Al ver agitarse la rama
Pilgrim
se detuvo y el veterinario avanzó y cerró la mano en torno a las riendas. El caballo se debatió y giró hacia él. Logan intentó subir a la orilla, manteniéndose todo lo alejado posible de los cuartos traseros que ahora buscaban su cuerpo, levantó rápidamente el brazo y consiguió clavar la aguja en el cuello del caballo. Al notar el pinchazo,
Pilgrim
explotó. Se empinó al tiempo que soltaba un relincho de alarma y Logan dispuso de una fracción de segundo para empujar el émbolo. Pero mientras lo hacía, el caballo lo empujó hacia un lado haciéndole perder el equilibrio. Sin quererlo, Logan inyectó en el cuello de
Pilgrim
todo el contenido de la jeringa.
El caballo sabía ahora quién era el más peligroso de aquellos tres hombres y saltó en dirección a Koopman. Logan seguía teniendo las riendas arrolladas a su mano izquierda, de manera que fue levantado en vilo y arrojado de cabeza al agua. Sintió que el agua helada penetraba en su ropa al ser arrastrado por la superficie como si hiciese esquí acuático. No pudo ver más que la espuma del agua. Las riendas se hundieron en la piel de su mano y lanzó un grito de dolor al golpear su hombro contra una roca. Luego las riendas quedaron sueltas y eso le permitió levantar la cabeza y tragar una gran bocanada de aire. Entonces vio que Koopman se apartaba del camino mientras el caballo se encaramaba a la orilla y pasaba de largo. Llevaba la jeringa todavía clavada al cuello. Logan se puso de pie en el momento en que el caballo desaparecía entre los árboles.
—¡Mierda! —exclamó.
—¿Se encuentra bien? —preguntó Koopman.
El veterinario se limitó a asentir con la cabeza y empezó a escurrir el agua de su anorak empapado. De pronto, algo atrajo su atención en el puente. Al levantar la vista vio al cazador apoyado en el parapeto. Había estado observando y ahora sonreía.

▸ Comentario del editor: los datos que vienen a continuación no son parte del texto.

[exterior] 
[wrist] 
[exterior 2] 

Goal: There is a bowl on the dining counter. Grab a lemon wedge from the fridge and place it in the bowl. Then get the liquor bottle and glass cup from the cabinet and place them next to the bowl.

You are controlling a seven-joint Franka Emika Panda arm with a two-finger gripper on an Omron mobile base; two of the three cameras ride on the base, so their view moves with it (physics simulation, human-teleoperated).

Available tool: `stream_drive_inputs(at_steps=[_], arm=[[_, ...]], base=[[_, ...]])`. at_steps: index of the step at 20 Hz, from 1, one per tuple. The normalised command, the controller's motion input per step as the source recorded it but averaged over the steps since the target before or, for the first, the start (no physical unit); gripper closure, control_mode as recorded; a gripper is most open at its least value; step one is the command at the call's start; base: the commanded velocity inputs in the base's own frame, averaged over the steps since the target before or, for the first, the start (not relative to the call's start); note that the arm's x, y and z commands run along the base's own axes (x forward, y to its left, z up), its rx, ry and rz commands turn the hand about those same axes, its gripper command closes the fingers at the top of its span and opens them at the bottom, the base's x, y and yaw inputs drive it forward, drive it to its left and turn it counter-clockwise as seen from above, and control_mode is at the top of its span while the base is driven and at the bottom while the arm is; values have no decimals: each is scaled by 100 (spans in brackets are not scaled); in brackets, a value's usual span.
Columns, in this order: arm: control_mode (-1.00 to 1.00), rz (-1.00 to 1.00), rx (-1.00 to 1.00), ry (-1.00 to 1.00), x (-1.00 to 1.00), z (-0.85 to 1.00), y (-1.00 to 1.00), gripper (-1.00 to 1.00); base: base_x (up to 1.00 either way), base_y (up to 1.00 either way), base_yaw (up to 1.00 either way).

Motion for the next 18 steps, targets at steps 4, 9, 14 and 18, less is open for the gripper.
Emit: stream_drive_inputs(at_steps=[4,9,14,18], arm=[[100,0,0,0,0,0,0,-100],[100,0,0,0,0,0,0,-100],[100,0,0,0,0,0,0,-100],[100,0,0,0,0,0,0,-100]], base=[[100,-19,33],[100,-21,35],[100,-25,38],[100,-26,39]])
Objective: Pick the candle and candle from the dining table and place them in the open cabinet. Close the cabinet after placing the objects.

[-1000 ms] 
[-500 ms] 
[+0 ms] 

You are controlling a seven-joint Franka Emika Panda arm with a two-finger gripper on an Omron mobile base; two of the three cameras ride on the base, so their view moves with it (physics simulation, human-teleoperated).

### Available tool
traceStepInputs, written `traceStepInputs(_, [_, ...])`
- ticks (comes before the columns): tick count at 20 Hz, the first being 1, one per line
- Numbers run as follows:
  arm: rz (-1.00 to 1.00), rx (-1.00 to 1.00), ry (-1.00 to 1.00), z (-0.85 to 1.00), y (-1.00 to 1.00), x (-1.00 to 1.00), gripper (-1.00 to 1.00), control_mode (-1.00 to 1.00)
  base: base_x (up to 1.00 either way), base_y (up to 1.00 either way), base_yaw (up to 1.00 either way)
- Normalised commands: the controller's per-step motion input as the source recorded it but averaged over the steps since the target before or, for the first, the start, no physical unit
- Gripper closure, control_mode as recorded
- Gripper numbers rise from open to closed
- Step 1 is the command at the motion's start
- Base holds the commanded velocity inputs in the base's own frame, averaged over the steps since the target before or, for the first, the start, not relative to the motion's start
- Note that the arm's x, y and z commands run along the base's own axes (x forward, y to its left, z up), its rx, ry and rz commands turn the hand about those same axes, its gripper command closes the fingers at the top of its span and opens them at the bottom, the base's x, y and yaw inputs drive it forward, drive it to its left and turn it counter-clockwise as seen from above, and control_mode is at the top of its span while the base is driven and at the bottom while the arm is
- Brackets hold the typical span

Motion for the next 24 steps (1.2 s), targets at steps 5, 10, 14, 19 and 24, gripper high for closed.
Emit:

—¿Por qué no se larga de una puta vez? —dijo Logan.
Annie vio a Robert tan pronto como cruzó la puerta giratoria. Al fondo del corredor había una antesala equipada con sofás color gris claro y una mesa baja con flores, y él estaba mirando por la ventana alta, bañado de sol. Se volvió al oír sus pasos y entrecerró los ojos para ver en la semipenumbra del pasillo. A Annie le conmovió su aspecto vulnerable, con media cara iluminada por el sol y la piel tan pálida que parecía casi traslúcida. Robert la reconoció y caminó hacia ella con una lúgubre sonrisa en el rostro. Se abrazaron y permanecieron así un rato, sin decirse nada.
—¿Dónde está Grace? —preguntó al fin Annie.
Él la sujetó por los brazos y la apartó un poco para poder mirarla.
—Se la han llevado abajo. Están operándola. —Vio que ella fruncía el entrecejo y antes de que pudiera abrir la boca, agregó—: Han dicho que se pondrá bien. Aún está inconsciente pero le han hecho una serie de pruebas y al parecer no ha sufrido ninguna lesión cerebral.
Calló para tragar saliva y Annie esperó, mirándolo a la cara. Por el modo en que su esposo intentaba mantener la voz firme sabía que había algo más.
—Sigue.
Pero Robert no pudo continuar. Se echó a llorar. Agachó la cabeza y se quedó allí de pie, temblando como una hoja. Seguía sujetando a Annie por los brazos y ella se zafó con suavidad y lo cogió a él del mismo modo.
—Venga. Cuéntame.
Robert respiró hondo y echó la cabeza hacia atrás, mirando al techo antes de poder mirarla a ella de nuevo. Sólo al segundo intento consiguió decirlo.
—Van a cortarle la pierna.
Tiempo después Annie llegaría a sentir asombro a la vez que vergüenza por el modo en que reaccionó. Nunca se había tenido por una persona especialmente firme en momentos de crisis, salvo en el trabajo, donde sin duda disfrutaba con ellos. Por regla general tampoco le costaba manifestar sus emociones. Quizá fue sencillamente que Robert tomó la decisión por ella al echarse a llorar. Como él lloró, ella no lo hizo. Alguien tenía que resistir, pues de lo contrario nunca habrían acabado.